Grand Canyon Whitewater runs both motorized and oar-powered trips on the river, the shortest of which is a four-day motorized trip; the longest is a 15-day oar float. The company can take groups of up to 28 people on motorized trips and 24 people on oar trips, Owen said. The motorized trips are generally more popular for groups because each oar boat holds only four or five people, compared with 14 people per motorized boat, which offers groups more opportunities to socialize during the ride, she said.

No matter what kind of boat or how long the trip, every day on the river includes at least one hike to “places you wouldn’t imagine exist in the Grand Canyon,” Owen said. Hikes showcase waterfalls, wildlife, rock formations, ancient ruins and petroglyphs.

Grand Canyon Whitewater provides all the camping and rafting gear as well as meals, but the experience is a far cry from most camping trips. Whether it’s a corporate retreat, a bachelor party or a family reunion, “it’s neat to see the canyon take hold,” Owen said.

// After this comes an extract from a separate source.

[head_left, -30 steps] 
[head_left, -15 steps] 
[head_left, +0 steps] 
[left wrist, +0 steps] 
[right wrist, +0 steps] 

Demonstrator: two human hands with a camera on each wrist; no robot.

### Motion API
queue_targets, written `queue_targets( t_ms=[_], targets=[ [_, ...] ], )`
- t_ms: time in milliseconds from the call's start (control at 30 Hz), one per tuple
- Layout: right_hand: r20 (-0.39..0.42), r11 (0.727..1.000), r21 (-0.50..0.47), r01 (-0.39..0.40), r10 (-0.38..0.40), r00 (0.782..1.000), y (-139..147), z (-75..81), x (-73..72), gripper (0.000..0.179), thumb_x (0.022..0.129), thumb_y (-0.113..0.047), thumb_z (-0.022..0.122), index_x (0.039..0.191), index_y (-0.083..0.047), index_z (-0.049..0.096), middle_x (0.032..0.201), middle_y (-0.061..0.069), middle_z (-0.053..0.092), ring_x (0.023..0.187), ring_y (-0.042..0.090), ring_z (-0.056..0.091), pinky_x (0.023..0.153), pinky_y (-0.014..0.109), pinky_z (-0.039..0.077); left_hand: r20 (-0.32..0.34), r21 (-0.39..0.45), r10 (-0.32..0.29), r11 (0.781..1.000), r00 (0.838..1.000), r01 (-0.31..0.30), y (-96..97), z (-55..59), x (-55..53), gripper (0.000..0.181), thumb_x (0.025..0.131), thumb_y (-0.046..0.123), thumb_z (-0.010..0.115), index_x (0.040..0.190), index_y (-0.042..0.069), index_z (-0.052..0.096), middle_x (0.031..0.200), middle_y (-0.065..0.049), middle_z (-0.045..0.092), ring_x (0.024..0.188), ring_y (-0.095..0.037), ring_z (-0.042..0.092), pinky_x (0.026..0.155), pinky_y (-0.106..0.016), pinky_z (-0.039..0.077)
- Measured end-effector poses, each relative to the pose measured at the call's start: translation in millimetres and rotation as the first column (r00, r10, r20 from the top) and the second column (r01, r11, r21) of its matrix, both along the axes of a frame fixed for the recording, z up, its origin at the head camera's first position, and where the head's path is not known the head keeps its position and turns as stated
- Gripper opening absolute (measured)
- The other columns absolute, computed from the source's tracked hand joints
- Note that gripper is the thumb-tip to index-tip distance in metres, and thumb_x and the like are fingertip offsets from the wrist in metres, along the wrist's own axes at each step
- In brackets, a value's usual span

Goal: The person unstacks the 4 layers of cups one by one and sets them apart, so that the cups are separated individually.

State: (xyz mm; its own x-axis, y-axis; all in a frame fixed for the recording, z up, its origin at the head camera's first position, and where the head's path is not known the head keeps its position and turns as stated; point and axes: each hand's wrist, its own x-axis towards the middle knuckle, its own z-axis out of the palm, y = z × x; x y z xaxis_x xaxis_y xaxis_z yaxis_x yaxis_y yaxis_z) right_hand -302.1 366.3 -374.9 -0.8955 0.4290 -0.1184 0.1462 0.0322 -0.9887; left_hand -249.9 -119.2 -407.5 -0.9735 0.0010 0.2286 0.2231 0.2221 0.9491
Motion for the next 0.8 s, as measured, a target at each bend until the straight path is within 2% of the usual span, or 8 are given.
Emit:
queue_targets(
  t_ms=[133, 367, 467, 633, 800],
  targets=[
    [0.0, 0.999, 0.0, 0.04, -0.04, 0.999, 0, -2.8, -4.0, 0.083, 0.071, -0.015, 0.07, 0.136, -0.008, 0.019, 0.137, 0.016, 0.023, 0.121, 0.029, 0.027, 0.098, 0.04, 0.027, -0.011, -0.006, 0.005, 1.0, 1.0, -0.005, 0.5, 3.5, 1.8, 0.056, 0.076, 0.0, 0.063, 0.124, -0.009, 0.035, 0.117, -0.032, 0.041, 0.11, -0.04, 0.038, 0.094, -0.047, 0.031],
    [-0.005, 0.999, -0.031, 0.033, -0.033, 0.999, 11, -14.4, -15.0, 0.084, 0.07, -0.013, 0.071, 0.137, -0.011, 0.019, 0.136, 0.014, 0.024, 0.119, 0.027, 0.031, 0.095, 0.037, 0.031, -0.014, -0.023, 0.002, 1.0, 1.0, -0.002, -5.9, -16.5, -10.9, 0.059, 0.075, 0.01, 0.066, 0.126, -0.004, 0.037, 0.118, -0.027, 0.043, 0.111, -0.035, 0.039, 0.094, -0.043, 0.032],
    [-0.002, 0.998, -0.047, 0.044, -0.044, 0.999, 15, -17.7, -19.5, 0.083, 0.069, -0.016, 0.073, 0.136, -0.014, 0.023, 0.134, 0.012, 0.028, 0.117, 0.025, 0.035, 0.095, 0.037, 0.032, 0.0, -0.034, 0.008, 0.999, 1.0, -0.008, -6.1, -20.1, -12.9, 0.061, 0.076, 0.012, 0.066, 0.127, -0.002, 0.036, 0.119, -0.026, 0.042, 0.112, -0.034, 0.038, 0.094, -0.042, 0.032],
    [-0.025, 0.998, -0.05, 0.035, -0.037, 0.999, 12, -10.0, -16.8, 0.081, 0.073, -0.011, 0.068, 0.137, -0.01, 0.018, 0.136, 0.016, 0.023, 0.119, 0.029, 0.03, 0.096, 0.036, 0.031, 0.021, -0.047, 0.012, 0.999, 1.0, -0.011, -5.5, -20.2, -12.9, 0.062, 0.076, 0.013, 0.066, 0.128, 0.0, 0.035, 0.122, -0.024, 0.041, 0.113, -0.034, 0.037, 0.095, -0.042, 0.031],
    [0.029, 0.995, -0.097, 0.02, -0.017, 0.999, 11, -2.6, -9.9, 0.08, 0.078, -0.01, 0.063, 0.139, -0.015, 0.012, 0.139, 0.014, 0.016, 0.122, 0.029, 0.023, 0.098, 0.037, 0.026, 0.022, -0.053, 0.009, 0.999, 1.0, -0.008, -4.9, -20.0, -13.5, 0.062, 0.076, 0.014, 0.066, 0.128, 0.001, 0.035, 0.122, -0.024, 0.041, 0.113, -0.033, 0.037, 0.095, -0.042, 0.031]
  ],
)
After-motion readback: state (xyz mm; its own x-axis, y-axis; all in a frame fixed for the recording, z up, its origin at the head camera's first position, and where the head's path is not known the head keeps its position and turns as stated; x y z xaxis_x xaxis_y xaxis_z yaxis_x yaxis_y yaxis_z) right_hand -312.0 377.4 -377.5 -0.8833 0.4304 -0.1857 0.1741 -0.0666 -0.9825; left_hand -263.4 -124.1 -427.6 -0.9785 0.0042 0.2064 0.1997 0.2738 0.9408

People who enter the canyon as strangers or near-strangers leave as close friends.

“A lot of our passengers have never camped before at all, so to come down here — you have no cell phone, no Internet — it’s really an empowering experience for a lot of people,” Owen said. “People come away realizing they’re capable of so much more than they thought.”

www.grandcanyonwhitewater.com

 

Mossy Creek Fly Fishing

Harrisonburg, Virginia

When twin brothers Brian and Colby Trow started Mossy Creek Fly Fishing in 2003, they were young men with nothing to lose and nothing to fear.

“We figured if we crashed and burned, we could just start over,” Brian Trow said.

But they didn’t. Eleven years later, Mossy Creek is the largest guide service in the state of Virginia, he said, and has about a dozen guides who teach casting classes and lead fly-fishing trips to local public and private creeks, streams and rivers.

Mossy Creek offers a range of options for groups, from two-hour classes to daylong trips. The most popular group option tends to be the half-day beginner class that teaches up to 40 students about tackle, knots and casting techniques and culminates with fly-fishing on the water. The company also offers a two-hour casting clinic that provides one hour of learning how to fly cast and one hour of actual fishing.

The classes tend to be more popular for groups because they get to be together and are great for all ages and ability levels. But Mossy Creek also offers guided trout trips for about 15 people and guided muskie or bass float trips for groups of about 14 anglers. The company can also split up groups of mixed abilities; some guides will have a class with the beginners while other guides take the anglers fishing.

“The beginner classes and casting clinics, people are very much all together; it’s more of a group setting,” Trow said. “Trout and float trips are more on your own. By nature of being in the boat, you shove off, you might see one another during the day, then convene for lunch so everyone can tell their lies and fish stories.”

By its very nature, fly-fishing is a mental challenge, and it’s a challenge that’s different every time, he said.

“There’s just as much mental strategy that goes into fly-fishing as technique,” Trow said. “It can be as quiet and calm as sitting on the bank of a trout stream and watching fish rise, or it can be as exciting as being in a raft and going down Class 2 rapids and trying to hook into a big muskie, which is an epic adventure. It can take you to the end of the world. It’s a never-ending quest.”